• _Required action_:
For this exercise, return all the data exactly as it stands.
══════════
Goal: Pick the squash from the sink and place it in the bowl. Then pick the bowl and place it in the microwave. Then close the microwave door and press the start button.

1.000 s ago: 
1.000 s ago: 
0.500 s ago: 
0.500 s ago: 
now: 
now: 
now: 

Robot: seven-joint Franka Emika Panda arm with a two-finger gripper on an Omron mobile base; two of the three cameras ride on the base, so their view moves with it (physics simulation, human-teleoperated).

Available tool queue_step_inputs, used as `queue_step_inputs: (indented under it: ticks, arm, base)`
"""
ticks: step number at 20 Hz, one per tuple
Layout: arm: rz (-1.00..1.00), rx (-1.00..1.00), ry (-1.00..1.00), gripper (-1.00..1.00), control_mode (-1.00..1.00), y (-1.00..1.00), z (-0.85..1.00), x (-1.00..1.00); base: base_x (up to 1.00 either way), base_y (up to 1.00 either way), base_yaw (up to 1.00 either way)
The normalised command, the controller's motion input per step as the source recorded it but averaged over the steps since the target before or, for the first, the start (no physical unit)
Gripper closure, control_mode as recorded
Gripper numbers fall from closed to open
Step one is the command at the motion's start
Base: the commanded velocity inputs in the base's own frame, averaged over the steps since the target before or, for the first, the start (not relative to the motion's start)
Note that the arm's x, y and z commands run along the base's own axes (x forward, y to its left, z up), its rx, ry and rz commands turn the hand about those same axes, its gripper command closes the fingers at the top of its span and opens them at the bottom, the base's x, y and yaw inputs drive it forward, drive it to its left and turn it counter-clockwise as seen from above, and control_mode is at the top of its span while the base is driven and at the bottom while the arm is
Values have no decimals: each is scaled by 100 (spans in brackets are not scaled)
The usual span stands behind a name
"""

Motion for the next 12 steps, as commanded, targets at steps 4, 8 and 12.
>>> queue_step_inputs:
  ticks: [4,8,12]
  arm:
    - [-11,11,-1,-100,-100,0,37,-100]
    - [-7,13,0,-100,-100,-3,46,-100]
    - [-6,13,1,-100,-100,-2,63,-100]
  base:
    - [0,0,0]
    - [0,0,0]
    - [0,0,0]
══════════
• _Solution for this task_:
Goal: Pick the squash from the sink and place it in the bowl. Then pick the bowl and place it in the microwave. Then close the microwave door and press the start button.

1.000 s ago: 
1.000 s ago: 
0.500 s ago: 
0.500 s ago: 
now: 
now: 
now: 

Robot: seven-joint Franka Emika Panda arm with a two-finger gripper on an Omron mobile base; two of the three cameras ride on the base, so their view moves with it (physics simulation, human-teleoperated).

Available tool queue_step_inputs, used as `queue_step_inputs: (indented under it: ticks, arm, base)`
"""
ticks: step number at 20 Hz, one per tuple
Layout: arm: rz (-1.00..1.00), rx (-1.00..1.00), ry (-1.00..1.00), gripper (-1.00..1.00), control_mode (-1.00..1.00), y (-1.00..1.00), z (-0.85..1.00), x (-1.00..1.00); base: base_x (up to 1.00 either way), base_y (up to 1.00 either way), base_yaw (up to 1.00 either way)
The normalised command, the controller's motion input per step as the source recorded it but averaged over the steps since the target before or, for the first, the start (no physical unit)
Gripper closure, control_mode as recorded
Gripper numbers fall from closed to open
Step one is the command at the motion's start
Base: the commanded velocity inputs in the base's own frame, averaged over the steps since the target before or, for the first, the start (not relative to the motion's start)
Note that the arm's x, y and z commands run along the base's own axes (x forward, y to its left, z up), its rx, ry and rz commands turn the hand about those same axes, its gripper command closes the fingers at the top of its span and opens them at the bottom, the base's x, y and yaw inputs drive it forward, drive it to its left and turn it counter-clockwise as seen from above, and control_mode is at the top of its span while the base is driven and at the bottom while the arm is
Values have no decimals: each is scaled by 100 (spans in brackets are not scaled)
The usual span stands behind a name
"""

Motion for the next 12 steps, as commanded, targets at steps 4, 8 and 12.
>>> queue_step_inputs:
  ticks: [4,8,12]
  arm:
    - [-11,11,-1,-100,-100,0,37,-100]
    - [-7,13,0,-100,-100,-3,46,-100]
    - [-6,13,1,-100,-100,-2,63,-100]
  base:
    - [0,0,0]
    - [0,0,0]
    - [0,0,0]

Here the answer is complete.